▶ [Task to complete] One part of the entries below is wanted: the lines from the one containing "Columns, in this" through the one containing "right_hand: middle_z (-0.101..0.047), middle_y". Write those out exactly and nothing else.

▶ [Given entries]
== Segment start ==

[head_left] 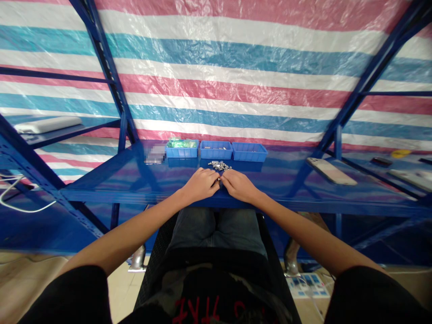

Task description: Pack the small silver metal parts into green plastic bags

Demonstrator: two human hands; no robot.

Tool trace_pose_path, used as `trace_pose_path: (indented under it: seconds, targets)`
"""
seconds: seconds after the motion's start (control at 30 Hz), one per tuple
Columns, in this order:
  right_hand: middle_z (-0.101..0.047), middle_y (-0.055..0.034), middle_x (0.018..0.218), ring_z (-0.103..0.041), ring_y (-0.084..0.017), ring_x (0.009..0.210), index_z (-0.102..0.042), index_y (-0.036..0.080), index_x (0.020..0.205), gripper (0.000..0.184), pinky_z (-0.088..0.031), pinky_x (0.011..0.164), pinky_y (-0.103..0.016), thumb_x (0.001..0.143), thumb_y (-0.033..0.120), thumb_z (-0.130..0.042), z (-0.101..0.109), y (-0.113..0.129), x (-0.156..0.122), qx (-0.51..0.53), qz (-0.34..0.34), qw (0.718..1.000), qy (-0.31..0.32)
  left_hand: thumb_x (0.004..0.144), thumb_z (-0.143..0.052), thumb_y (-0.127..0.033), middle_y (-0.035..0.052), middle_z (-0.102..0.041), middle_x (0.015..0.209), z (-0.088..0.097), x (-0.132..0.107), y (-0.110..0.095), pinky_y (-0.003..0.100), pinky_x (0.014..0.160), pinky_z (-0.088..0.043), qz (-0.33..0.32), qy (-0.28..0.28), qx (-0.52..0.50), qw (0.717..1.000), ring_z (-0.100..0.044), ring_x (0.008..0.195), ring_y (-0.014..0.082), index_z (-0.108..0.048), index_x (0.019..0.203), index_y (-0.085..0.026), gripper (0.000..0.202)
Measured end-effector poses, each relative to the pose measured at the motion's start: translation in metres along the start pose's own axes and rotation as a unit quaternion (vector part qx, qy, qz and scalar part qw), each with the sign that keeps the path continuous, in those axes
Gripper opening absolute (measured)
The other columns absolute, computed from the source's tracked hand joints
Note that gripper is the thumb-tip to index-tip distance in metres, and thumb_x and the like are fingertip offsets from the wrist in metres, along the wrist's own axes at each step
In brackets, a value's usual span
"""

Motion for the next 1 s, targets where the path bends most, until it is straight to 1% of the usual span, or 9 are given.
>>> trace_pose_path:
  seconds: [0.13,0.2,0.3,0.4,0.53,0.73,0.87,1.0]
  targets:
    - [-0.06,-0.0059,0.084,-0.056,-0.018,0.079,-0.05,0.018,0.093,0.012,-0.042,0.073,-0.029,0.091,0.023,-0.039,0.0069,-0.0025,-0.002,0.065,-0.017,0.997,-0.031,0.087,-0.041,-0.026,0.0063,-0.066,0.086,-0.0006,-0.0003,0.0044,0.033,0.072,-0.038,0.024,0.004,-0.007,1.0,-0.06,0.083,0.0201,-0.058,0.084,-0.015,0.02]
    - [-0.06,-0.0058,0.086,-0.056,-0.018,0.08,-0.049,0.018,0.097,0.011,-0.043,0.073,-0.029,0.088,0.021,-0.043,0.0077,-0.0021,-0.0026,0.087,-0.008,0.995,-0.038,0.086,-0.042,-0.026,0.0069,-0.066,0.087,-0.0014,-0.0002,0.0062,0.033,0.072,-0.038,0.032,0.009,-0.012,0.999,-0.06,0.083,0.0203,-0.059,0.086,-0.015,0.02]
    - [-0.06,-0.0064,0.087,-0.056,-0.018,0.081,-0.05,0.018,0.093,0.009,-0.042,0.074,-0.029,0.087,0.017,-0.043,0.0067,-0.0028,-0.0028,0.087,0.002,0.995,-0.043,0.087,-0.042,-0.027,0.0067,-0.066,0.087,-0.0023,0.0002,0.0062,0.033,0.073,-0.039,0.028,0.013,-0.019,0.999,-0.06,0.083,0.02,-0.06,0.086,-0.015,0.021]
    - [-0.06,-0.0069,0.087,-0.056,-0.018,0.081,-0.05,0.018,0.09,0.009,-0.042,0.074,-0.029,0.088,0.018,-0.041,0.0061,-0.0044,-0.0025,0.082,-0.003,0.996,-0.046,0.088,-0.04,-0.027,0.0067,-0.066,0.087,-0.0031,0.0006,0.0051,0.033,0.075,-0.039,0.02,0.014,-0.023,0.999,-0.059,0.083,0.0195,-0.06,0.085,-0.015,0.023]
    - [-0.059,-0.0063,0.085,-0.056,-0.018,0.078,-0.048,0.019,0.09,0.009,-0.042,0.072,-0.028,0.089,0.018,-0.04,0.0066,-0.004,-0.0027,0.088,-0.01,0.995,-0.035,0.089,-0.039,-0.027,0.0063,-0.065,0.085,-0.0028,0.0008,0.0023,0.032,0.075,-0.039,0.004,0.015,-0.027,1.0,-0.059,0.084,0.0194,-0.059,0.084,-0.015,0.024]
    - [-0.058,-0.0057,0.085,-0.055,-0.017,0.077,-0.045,0.019,0.092,0.008,-0.041,0.071,-0.028,0.089,0.018,-0.039,0.0063,-0.0006,-0.0031,0.124,-0.002,0.992,-0.011,0.09,-0.037,-0.027,0.0066,-0.065,0.086,-0.0003,0.0002,-0.0032,0.033,0.075,-0.038,-0.021,0.017,-0.024,0.999,-0.059,0.085,0.0193,-0.059,0.087,-0.015,0.026]
    - [-0.057,-0.005,0.083,-0.055,-0.017,0.075,-0.045,0.019,0.089,0.008,-0.04,0.07,-0.028,0.09,0.02,-0.037,0.0071,-0.0012,-0.0025,0.094,-0.014,0.995,-0.013,0.091,-0.036,-0.028,0.0067,-0.065,0.086,-0.0001,-0.0003,-0.0006,0.033,0.076,-0.038,-0.004,0.012,-0.03,0.999,-0.059,0.086,0.0197,-0.056,0.087,-0.015,0.024]
    - [-0.056,-0.0046,0.079,-0.053,-0.017,0.073,-0.044,0.019,0.084,0.014,-0.039,0.069,-0.028,0.092,0.022,-0.034,0.0069,-0.0052,-0.0018,0.057,-0.036,0.998,-0.018,0.09,-0.04,-0.03,0.0061,-0.065,0.09,0.0047,-0.0017,0.0045,0.032,0.074,-0.037,0.025,-0.021,-0.047,0.998,-0.059,0.086,0.0196,-0.053,0.096,-0.016,0.02]
Point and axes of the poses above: each hand's wrist, its own x-axis towards the middle knuckle, its own z-axis out of the back of the hand, y = z × x, the point moved 8 cm from there along x, towards the middle knuckle
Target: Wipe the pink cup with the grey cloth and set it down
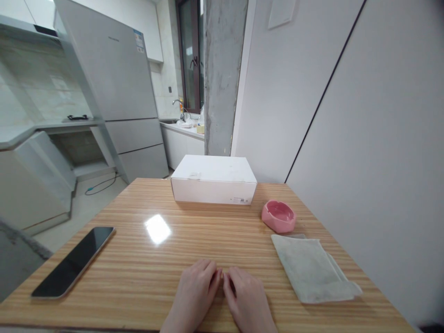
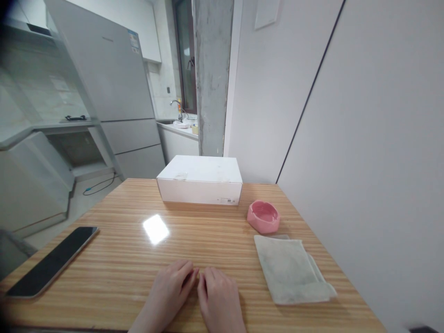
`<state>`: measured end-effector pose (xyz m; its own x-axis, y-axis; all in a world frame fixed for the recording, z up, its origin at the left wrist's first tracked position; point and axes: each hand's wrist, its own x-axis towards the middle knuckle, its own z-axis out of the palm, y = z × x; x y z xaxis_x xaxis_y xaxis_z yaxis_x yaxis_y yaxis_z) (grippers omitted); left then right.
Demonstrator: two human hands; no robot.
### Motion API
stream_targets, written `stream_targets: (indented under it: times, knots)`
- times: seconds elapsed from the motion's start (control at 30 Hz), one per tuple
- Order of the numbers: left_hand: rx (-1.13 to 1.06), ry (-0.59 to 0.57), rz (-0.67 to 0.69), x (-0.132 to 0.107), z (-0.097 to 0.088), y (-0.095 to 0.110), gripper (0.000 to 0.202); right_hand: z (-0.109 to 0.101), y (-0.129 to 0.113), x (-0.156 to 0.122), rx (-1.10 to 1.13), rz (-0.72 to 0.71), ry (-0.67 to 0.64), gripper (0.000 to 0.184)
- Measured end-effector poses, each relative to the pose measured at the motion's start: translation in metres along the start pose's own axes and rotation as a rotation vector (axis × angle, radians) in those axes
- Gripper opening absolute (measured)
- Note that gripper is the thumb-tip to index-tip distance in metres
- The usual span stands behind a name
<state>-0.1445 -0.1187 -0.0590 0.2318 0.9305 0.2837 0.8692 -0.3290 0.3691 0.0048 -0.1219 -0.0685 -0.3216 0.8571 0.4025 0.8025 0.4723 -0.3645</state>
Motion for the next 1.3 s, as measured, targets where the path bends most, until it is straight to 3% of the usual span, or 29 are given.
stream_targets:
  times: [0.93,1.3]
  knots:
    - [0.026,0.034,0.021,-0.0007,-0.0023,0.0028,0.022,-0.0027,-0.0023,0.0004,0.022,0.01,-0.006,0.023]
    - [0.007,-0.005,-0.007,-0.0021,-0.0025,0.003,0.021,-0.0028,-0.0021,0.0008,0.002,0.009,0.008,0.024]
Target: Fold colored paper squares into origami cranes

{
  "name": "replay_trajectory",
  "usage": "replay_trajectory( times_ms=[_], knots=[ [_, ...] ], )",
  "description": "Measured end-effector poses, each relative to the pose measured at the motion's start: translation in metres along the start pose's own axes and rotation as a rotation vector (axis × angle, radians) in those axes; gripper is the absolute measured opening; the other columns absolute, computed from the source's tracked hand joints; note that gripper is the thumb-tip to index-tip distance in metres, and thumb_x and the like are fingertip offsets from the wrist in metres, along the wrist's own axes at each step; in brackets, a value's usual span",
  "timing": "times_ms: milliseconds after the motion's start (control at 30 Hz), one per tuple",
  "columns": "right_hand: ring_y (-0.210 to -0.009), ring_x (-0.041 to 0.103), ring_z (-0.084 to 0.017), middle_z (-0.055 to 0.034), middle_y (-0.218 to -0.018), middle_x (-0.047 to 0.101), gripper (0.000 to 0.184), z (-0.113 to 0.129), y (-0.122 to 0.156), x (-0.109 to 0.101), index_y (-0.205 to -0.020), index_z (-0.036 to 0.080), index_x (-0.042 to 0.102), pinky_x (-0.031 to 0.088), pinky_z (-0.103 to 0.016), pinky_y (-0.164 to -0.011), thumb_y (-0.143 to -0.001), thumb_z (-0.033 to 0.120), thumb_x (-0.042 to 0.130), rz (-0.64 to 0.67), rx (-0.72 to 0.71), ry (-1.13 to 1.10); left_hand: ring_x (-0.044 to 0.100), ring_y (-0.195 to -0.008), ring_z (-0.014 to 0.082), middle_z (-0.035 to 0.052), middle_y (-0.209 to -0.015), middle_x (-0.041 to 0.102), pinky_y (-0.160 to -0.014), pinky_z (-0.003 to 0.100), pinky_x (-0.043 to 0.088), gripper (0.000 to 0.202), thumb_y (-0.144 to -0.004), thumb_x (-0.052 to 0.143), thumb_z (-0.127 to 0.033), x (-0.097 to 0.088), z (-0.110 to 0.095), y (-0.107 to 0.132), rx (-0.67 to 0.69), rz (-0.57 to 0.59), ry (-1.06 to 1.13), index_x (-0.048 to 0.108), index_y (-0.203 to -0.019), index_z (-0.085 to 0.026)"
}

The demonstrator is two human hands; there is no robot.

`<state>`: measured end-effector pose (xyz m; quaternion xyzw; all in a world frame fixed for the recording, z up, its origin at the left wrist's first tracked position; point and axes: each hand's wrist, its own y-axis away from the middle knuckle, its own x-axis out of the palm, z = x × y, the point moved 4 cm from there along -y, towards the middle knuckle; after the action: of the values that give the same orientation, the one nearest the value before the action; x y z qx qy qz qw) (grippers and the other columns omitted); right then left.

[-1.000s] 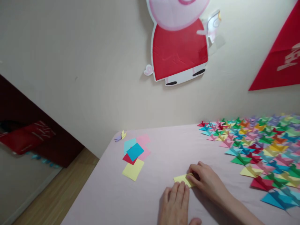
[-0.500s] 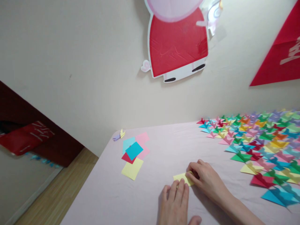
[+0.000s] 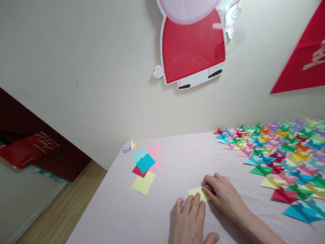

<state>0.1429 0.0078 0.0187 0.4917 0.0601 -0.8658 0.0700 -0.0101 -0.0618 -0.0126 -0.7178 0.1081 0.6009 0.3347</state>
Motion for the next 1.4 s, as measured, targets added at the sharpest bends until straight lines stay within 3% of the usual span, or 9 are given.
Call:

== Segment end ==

▶ [Answer to this exercise]
Columns, in this order:
  right_hand: middle_z (-0.101..0.047), middle_y (-0.055..0.034), middle_x (0.018..0.218), ring_z (-0.103..0.041), ring_y (-0.084..0.017), ring_x (0.009..0.210), index_z (-0.102..0.042), index_y (-0.036..0.080), index_x (0.020..0.205), gripper (0.000..0.184), pinky_z (-0.088..0.031), pinky_x (0.011..0.164), pinky_y (-0.103..0.016), thumb_x (0.001..0.143), thumb_y (-0.033..0.120), thumb_z (-0.130..0.042), z (-0.101..0.109), y (-0.113..0.129), x (-0.156..0.122), qx (-0.51..0.53), qz (-0.34..0.34), qw (0.718..1.000), qy (-0.31..0.32)

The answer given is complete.